**ABOUT THIS TASK**
All of the entries should be written out again exactly.

━━━━━ MATERIAL TO PROCESS ━━━━━

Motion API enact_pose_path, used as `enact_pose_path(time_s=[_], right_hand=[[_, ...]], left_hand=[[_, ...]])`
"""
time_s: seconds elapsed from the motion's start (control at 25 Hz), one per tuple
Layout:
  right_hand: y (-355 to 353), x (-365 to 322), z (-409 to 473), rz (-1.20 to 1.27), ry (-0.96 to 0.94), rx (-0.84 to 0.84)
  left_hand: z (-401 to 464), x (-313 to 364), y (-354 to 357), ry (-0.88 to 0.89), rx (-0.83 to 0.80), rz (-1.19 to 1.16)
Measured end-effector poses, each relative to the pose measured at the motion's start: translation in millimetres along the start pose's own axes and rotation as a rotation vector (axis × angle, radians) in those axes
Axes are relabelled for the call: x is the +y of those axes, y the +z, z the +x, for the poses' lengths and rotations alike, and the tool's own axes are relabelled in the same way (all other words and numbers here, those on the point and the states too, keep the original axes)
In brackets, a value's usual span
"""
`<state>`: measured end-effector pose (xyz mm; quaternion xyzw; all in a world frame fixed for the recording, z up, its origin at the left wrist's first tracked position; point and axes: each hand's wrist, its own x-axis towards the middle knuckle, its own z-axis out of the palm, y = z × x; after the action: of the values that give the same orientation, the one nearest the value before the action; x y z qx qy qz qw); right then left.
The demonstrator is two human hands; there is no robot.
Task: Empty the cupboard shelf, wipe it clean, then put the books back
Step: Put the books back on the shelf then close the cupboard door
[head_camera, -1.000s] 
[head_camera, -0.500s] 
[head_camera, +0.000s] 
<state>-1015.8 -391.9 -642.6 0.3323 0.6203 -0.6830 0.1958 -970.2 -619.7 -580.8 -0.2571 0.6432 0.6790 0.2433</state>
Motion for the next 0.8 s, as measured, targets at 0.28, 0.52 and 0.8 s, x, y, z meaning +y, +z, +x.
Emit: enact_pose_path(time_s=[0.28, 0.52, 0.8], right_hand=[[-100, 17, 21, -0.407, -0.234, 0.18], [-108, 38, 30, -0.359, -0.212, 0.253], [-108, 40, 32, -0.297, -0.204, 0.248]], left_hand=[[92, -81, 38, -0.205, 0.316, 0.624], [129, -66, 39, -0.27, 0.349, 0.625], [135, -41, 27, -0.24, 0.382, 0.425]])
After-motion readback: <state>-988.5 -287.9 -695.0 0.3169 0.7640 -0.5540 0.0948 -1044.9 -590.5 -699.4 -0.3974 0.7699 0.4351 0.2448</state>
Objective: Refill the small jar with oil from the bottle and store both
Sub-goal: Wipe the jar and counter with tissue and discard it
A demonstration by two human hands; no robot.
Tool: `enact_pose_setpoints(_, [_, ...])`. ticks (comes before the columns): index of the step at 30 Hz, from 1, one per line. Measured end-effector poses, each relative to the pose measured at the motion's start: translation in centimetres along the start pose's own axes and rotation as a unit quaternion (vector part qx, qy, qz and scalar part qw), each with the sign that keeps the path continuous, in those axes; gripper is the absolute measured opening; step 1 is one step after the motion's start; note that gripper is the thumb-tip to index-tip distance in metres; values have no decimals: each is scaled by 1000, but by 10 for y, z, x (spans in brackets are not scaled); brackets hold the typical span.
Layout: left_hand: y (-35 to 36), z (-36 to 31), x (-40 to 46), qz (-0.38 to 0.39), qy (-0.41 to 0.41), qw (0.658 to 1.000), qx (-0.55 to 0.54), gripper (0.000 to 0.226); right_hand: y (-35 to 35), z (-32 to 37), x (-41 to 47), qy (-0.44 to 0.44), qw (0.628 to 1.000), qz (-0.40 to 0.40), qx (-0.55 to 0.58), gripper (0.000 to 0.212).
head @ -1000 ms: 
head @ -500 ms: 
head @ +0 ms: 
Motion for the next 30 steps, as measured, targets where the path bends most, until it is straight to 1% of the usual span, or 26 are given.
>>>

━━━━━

**SOLUTION FOR THIS PROBLEM**
Motion API enact_pose_path, used as `enact_pose_path(time_s=[_], right_hand=[[_, ...]], left_hand=[[_, ...]])`
"""
time_s: seconds elapsed from the motion's start (control at 25 Hz), one per tuple
Layout:
  right_hand: y (-355 to 353), x (-365 to 322), z (-409 to 473), rz (-1.20 to 1.27), ry (-0.96 to 0.94), rx (-0.84 to 0.84)
  left_hand: z (-401 to 464), x (-313 to 364), y (-354 to 357), ry (-0.88 to 0.89), rx (-0.83 to 0.80), rz (-1.19 to 1.16)
Measured end-effector poses, each relative to the pose measured at the motion's start: translation in millimetres along the start pose's own axes and rotation as a rotation vector (axis × angle, radians) in those axes
Axes are relabelled for the call: x is the +y of those axes, y the +z, z the +x, for the poses' lengths and rotations alike, and the tool's own axes are relabelled in the same way (all other words and numbers here, those on the point and the states too, keep the original axes)
In brackets, a value's usual span
"""
`<state>`: measured end-effector pose (xyz mm; quaternion xyzw; all in a world frame fixed for the recording, z up, its origin at the left wrist's first tracked position; point and axes: each hand's wrist, its own x-axis towards the middle knuckle, its own z-axis out of the palm, y = z × x; after the action: of the values that give the same orientation, the one nearest the value before the action; x y z qx qy qz qw); right then left.
The demonstrator is two human hands; there is no robot.
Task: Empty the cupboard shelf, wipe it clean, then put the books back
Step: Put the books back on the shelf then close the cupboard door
[head_camera, -1.000s] 
[head_camera, -0.500s] 
[head_camera, +0.000s] 
<state>-1015.8 -391.9 -642.6 0.3323 0.6203 -0.6830 0.1958 -970.2 -619.7 -580.8 -0.2571 0.6432 0.6790 0.2433</state>
Motion for the next 0.8 s, as measured, targets at 0.28, 0.52 and 0.8 s, x, y, z meaning +y, +z, +x.
Emit: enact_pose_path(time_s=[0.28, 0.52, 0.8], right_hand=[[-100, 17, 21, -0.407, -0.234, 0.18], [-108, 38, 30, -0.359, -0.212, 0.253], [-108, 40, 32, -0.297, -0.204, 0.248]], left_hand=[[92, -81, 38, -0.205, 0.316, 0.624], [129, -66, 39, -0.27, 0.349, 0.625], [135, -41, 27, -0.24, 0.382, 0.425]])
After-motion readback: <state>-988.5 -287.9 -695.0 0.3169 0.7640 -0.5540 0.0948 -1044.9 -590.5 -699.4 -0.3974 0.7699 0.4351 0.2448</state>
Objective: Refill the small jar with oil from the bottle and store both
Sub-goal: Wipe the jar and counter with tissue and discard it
A demonstration by two human hands; no robot.
Tool: `enact_pose_setpoints(_, [_, ...])`. ticks (comes before the columns): index of the step at 30 Hz, from 1, one per line. Measured end-effector poses, each relative to the pose measured at the motion's start: translation in centimetres along the start pose's own axes and rotation as a unit quaternion (vector part qx, qy, qz and scalar part qw), each with the sign that keeps the path continuous, in those axes; gripper is the absolute measured opening; step 1 is one step after the motion's start; note that gripper is the thumb-tip to index-tip distance in metres; values have no decimals: each is scaled by 1000, but by 10 for y, z, x (spans in brackets are not scaled); brackets hold the typical span.
Layout: left_hand: y (-35 to 36), z (-36 to 31), x (-40 to 46), qz (-0.38 to 0.39), qy (-0.41 to 0.41), qw (0.658 to 1.000), qx (-0.55 to 0.54), gripper (0.000 to 0.226); right_hand: y (-35 to 35), z (-32 to 37), x (-41 to 47), qy (-0.44 to 0.44), qw (0.628 to 1.000), qz (-0.40 to 0.40), qx (-0.55 to 0.58), gripper (0.000 to 0.212).
head @ -1000 ms: 
head @ -500 ms: 
head @ +0 ms: 
Motion for the next 30 steps, as measured, targets where the path bends most, until it is straight to 1% of the usual span, or 26 are given.
>>>

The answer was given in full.